Media reports said the ACSU had already spoken to Hossain a few days earlier in Canberra when the team was in the Australian capital for their opening match against Afghanistan.
It has been reported that Hossain admitted knowing an unnamed Indian bookmaker whom he had met in Chennai, where he had gone to have his bowling action tested last year, but the ACSU did not bring any charges against him.
The New Age quoted an unnamed official as saying that Hossain gave three different versions regarding his late-night outing when questioned by team management.
Questioning the player’s mixed versions of events, the paper said: “The question that spurred [the ACSU] most was why he had walked back to the hotel instead of taking a taxi and the player had no answer to that.
“In the face of repeated questioning he finally confessed that he went to meet a bookie who dropped him close to the hotel and the decision to send him back was taken immediately.”??

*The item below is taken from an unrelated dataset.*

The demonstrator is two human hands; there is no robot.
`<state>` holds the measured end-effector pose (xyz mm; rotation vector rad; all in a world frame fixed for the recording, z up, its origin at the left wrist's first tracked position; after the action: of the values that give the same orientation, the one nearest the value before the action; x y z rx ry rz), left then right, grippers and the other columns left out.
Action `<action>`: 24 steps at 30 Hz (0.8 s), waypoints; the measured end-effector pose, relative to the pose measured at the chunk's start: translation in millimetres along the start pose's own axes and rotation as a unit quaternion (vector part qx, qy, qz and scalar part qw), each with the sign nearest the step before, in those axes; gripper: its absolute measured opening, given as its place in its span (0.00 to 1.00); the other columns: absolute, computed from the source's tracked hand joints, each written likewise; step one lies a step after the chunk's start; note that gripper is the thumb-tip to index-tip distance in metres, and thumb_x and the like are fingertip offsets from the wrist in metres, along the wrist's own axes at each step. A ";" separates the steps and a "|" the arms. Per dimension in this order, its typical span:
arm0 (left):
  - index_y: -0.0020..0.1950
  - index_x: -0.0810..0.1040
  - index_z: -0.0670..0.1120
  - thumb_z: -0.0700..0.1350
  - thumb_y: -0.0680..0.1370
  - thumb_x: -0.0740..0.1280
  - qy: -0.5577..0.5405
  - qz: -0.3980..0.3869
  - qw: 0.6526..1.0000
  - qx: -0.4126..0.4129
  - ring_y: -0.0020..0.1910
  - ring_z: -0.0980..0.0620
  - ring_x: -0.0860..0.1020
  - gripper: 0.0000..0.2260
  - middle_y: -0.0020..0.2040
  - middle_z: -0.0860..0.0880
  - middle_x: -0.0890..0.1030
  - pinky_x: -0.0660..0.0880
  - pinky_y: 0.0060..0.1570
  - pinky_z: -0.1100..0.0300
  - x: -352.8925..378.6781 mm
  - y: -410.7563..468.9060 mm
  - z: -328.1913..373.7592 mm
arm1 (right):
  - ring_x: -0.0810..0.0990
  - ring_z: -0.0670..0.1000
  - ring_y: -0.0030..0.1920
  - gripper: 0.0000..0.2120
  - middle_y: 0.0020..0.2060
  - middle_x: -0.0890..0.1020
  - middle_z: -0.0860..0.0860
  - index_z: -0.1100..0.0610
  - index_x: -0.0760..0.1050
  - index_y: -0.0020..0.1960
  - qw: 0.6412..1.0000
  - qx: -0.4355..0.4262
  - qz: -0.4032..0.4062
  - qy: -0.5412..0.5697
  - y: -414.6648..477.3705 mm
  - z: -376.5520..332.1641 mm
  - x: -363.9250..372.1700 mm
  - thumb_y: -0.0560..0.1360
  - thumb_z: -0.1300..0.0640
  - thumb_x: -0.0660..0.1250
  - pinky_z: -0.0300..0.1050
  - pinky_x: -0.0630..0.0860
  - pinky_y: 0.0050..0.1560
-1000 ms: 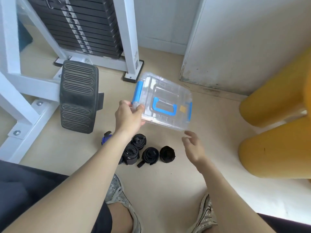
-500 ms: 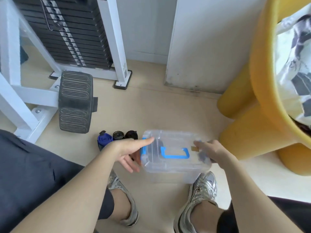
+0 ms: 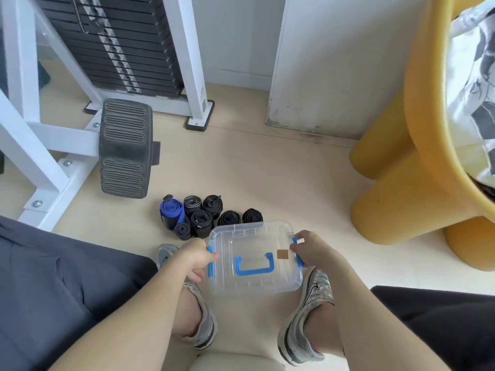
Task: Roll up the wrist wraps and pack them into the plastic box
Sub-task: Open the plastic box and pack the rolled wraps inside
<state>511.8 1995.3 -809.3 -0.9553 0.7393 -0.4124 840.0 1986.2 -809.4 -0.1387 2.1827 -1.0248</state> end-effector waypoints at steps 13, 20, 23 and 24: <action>0.70 0.78 0.40 0.31 0.87 0.53 -0.203 0.005 0.979 -0.028 0.57 0.38 0.86 0.18 0.69 0.39 0.82 0.88 0.40 0.47 2.9 15.2 -2.8 | 0.79 0.51 0.51 0.12 0.47 0.81 0.48 0.50 0.81 0.55 0.947 -0.217 -0.019 -0.234 -34.3 -65.6 33.2 0.74 0.49 0.78 0.46 0.78 0.54; 0.79 0.70 0.37 0.31 0.86 0.55 -0.189 0.038 0.981 -0.036 0.55 0.32 0.87 0.21 0.79 0.36 0.72 0.88 0.47 0.43 2.0 23.3 -8.5 | 0.82 0.56 0.52 0.40 0.55 0.79 0.53 0.57 0.74 0.64 0.788 -0.314 -0.040 -0.528 -61.2 -79.8 97.5 0.65 0.34 0.84 0.49 0.74 0.52; 0.70 0.77 0.37 0.32 0.86 0.55 -0.181 0.048 0.982 -0.011 0.54 0.34 0.87 0.16 0.72 0.37 0.78 0.88 0.49 0.43 3.1 24.0 -9.9 | 0.82 0.56 0.53 0.34 0.55 0.79 0.54 0.59 0.74 0.65 0.763 -0.336 0.001 -0.553 -60.9 -77.3 102.6 0.70 0.41 0.82 0.49 0.73 0.51; 0.64 0.79 0.38 0.33 0.86 0.55 -0.178 0.052 0.983 -0.001 0.54 0.36 0.87 0.14 0.68 0.37 0.81 0.87 0.50 0.41 3.6 23.9 -10.7 | 0.82 0.56 0.53 0.32 0.55 0.79 0.54 0.58 0.74 0.65 0.769 -0.334 0.006 -0.545 -60.5 -75.4 103.2 0.70 0.43 0.82 0.48 0.72 0.49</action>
<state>506.6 1999.4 -834.9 -0.9564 0.4605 -0.1425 703.4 1954.2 -791.4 -0.8209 1.3022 0.0202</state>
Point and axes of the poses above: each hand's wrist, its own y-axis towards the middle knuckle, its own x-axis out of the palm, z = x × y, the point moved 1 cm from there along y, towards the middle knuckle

The paper quoted team manager Khaled Mahmud as saying that Hossain had confessed to his misdemeanour, but did not elaborate.
Bangladesh’s bowling coach Heath Streak insisted Hossain will not be missed because his replacement Shafiul Islam was an “experienced campaigner”
“We are obviously disappointed and sad to see a fellow team-mate go, but it won’t affect us too much,” the former Zimbabwe fast bowler and captain said.
“Shafiul coming in is good because he is a very experienced campaigner and has been part of the dressing room for a long time.”
Teams can usually only bring in replacements at a World Cup for injured players, but the ICC said Bangladesh’s request to call up Shafiul had been approved as an “exceptional circumstance”.
Bangladesh, who beat Afghanistan in their Pool A opener, continue their World Cup campaign against Sri Lanka in Melbourne on Thursday.